#05-262 December 5, 2005
What Hunters Should Know About Avian Influenza
S. C. Department of Natural Resources has received several contacts over the last few weeks concerning avian influenza. There has been a lot of speculation and hype about the possibility of avian influenza, often referred to as bird flu, reaching the United States. Waterfowl hunters and the public in general should note that as of November 2005, H5N1 avian influenza has not been found in North America and there is no record of positive tests in wild or domestic birds, and no known human cases of illness.
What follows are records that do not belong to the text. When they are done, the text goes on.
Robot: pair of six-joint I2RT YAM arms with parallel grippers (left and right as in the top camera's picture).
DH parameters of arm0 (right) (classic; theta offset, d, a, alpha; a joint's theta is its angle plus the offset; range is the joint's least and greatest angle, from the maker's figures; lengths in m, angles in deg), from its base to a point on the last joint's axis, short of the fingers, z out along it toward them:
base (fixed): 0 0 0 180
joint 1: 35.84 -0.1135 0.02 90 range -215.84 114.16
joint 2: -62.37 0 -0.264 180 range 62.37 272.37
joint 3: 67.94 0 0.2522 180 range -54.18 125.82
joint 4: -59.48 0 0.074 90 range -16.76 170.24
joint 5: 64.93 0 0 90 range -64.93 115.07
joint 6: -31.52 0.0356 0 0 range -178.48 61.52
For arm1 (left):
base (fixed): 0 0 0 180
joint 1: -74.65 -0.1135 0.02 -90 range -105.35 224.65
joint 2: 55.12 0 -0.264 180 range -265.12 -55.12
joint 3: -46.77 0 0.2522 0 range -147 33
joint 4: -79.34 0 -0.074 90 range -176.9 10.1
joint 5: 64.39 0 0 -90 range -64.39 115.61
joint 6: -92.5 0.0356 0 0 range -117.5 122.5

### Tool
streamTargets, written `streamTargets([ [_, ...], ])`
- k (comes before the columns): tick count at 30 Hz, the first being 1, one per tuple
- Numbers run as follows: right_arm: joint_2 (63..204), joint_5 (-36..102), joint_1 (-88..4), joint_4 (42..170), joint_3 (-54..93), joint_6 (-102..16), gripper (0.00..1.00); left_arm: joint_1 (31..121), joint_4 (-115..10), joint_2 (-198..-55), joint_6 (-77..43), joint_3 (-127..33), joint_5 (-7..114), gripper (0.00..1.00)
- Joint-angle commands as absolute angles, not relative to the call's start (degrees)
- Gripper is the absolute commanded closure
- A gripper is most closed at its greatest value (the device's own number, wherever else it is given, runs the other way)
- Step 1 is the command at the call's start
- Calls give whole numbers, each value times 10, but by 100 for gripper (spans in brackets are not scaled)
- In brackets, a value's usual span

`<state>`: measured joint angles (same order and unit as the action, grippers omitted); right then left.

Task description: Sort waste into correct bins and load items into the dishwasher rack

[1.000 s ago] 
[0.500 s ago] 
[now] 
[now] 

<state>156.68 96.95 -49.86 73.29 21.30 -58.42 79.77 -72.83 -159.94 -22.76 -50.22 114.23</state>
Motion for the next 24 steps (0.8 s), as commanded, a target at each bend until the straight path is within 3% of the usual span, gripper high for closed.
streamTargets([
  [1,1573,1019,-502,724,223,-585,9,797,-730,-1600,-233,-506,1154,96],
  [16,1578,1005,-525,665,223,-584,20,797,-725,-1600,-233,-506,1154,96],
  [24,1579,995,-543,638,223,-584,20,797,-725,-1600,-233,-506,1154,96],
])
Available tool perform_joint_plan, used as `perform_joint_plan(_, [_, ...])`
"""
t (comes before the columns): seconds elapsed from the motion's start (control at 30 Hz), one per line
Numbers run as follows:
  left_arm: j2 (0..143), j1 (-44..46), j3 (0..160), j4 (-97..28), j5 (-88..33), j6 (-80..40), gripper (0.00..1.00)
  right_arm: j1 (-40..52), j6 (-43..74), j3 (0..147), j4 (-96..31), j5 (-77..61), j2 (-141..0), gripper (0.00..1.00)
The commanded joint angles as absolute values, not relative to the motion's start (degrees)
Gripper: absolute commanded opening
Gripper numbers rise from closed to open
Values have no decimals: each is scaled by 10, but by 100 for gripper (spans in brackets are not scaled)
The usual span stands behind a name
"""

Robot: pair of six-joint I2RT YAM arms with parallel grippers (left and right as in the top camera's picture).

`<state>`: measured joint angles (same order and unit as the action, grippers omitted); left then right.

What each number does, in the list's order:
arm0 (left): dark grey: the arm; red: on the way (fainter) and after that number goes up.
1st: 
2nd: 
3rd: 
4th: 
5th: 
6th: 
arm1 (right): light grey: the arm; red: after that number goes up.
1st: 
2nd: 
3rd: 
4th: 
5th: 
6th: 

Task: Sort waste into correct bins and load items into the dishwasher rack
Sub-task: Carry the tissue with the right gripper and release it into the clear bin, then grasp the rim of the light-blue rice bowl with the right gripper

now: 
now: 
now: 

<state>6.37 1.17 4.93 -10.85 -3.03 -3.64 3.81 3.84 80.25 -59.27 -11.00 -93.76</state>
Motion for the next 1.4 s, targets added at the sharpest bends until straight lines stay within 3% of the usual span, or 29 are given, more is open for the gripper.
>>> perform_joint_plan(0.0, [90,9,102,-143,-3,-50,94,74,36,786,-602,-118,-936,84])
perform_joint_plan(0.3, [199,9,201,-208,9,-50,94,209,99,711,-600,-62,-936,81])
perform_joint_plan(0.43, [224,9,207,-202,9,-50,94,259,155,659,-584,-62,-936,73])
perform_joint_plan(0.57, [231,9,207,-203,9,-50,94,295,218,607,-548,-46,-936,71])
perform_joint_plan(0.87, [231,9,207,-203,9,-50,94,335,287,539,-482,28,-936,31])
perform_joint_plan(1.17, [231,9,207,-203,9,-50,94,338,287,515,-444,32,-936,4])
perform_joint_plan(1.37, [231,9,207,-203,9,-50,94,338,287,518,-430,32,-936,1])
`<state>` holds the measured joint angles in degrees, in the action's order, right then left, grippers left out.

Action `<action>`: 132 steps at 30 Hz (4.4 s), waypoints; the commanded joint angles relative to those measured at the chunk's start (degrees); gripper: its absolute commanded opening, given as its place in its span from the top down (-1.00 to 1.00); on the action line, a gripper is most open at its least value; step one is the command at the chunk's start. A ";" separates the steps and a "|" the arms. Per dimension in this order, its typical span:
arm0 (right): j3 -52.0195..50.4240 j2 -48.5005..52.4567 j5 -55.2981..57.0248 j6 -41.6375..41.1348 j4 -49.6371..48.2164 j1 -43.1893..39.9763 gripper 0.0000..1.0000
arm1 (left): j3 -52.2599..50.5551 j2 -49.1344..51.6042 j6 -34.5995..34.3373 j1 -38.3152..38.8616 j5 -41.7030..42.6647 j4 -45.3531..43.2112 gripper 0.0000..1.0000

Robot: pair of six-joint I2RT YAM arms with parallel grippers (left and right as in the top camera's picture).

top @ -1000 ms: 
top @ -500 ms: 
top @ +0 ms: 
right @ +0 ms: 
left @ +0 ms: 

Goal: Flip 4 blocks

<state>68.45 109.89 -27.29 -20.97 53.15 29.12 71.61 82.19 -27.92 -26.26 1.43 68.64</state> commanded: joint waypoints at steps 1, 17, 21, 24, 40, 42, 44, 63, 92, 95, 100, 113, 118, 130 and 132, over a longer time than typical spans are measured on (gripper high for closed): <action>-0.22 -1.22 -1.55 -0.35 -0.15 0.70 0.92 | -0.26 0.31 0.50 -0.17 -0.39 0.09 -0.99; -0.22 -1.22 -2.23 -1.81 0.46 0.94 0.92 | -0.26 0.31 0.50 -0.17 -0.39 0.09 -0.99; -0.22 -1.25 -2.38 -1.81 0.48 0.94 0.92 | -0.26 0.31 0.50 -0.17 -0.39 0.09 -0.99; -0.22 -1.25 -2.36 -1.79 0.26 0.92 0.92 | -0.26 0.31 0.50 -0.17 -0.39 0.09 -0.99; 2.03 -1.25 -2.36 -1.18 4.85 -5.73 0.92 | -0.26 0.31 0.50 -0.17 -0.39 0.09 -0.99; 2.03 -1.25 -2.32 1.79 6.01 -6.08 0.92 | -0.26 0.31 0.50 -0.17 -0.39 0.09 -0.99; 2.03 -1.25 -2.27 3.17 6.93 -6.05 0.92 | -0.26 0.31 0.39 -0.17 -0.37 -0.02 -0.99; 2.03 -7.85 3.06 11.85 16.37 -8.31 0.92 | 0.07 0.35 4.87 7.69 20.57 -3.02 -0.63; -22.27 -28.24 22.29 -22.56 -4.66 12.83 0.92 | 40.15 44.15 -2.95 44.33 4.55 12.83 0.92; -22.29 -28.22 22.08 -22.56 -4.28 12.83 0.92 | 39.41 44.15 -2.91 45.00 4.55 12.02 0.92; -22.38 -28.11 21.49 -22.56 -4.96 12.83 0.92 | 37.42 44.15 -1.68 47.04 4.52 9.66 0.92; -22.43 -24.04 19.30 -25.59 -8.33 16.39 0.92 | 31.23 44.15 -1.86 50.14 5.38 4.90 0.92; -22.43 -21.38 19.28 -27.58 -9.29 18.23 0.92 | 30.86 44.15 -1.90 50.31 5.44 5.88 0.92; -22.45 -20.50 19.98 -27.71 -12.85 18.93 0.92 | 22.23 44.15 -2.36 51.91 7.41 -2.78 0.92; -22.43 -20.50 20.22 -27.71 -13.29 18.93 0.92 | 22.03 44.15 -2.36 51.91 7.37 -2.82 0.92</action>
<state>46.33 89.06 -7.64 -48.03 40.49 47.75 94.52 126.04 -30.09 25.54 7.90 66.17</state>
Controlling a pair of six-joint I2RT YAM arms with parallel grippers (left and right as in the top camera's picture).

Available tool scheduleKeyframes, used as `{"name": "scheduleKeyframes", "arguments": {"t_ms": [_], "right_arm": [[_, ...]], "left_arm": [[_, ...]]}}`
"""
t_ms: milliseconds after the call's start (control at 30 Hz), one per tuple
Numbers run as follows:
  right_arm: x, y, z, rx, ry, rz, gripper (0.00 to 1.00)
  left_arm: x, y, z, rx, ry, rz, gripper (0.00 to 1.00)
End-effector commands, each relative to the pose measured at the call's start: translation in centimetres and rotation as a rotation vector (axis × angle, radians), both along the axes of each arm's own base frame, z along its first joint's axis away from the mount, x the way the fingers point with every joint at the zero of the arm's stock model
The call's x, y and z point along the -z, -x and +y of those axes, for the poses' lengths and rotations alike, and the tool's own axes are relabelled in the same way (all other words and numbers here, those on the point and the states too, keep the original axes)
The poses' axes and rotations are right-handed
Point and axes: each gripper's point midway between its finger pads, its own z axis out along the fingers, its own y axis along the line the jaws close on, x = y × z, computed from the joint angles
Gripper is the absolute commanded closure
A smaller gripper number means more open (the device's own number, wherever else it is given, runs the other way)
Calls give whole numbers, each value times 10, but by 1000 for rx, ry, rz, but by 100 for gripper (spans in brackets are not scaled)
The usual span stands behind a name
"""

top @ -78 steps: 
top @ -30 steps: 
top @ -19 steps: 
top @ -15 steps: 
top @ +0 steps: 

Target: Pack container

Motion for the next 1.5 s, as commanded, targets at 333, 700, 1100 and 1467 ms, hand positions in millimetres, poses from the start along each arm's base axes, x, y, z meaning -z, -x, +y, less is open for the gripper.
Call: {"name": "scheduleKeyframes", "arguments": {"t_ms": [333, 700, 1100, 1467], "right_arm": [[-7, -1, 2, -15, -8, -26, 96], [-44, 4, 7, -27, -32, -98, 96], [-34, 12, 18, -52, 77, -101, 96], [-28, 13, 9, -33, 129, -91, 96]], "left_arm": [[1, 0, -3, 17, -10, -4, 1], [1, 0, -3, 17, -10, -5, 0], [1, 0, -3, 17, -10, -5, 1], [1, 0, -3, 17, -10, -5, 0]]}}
Most viruses do not persist very long after they have left their host and can be neutralized with heat, drying, and disinfectants. Precautions hunters should take include:
Do not handle or harvest birds that are obviously sick or are found dead.
Do not eat, drink, or smoke while cleaning animals.
Wear protective gloves and washable clothing when cleaning game.
Wash your hands with soap and water or alcohol wipes immediately after handling game.
Wash tools and working surfaces with soap and water and then disinfect with a 10% solution of chlorine bleach.
Cook game meat thoroughly. Poultry should reach an internal temperature of 155-165 F.
For more information on avian influenza and hunting, call the Columbia DNR office at (803) 734-3886.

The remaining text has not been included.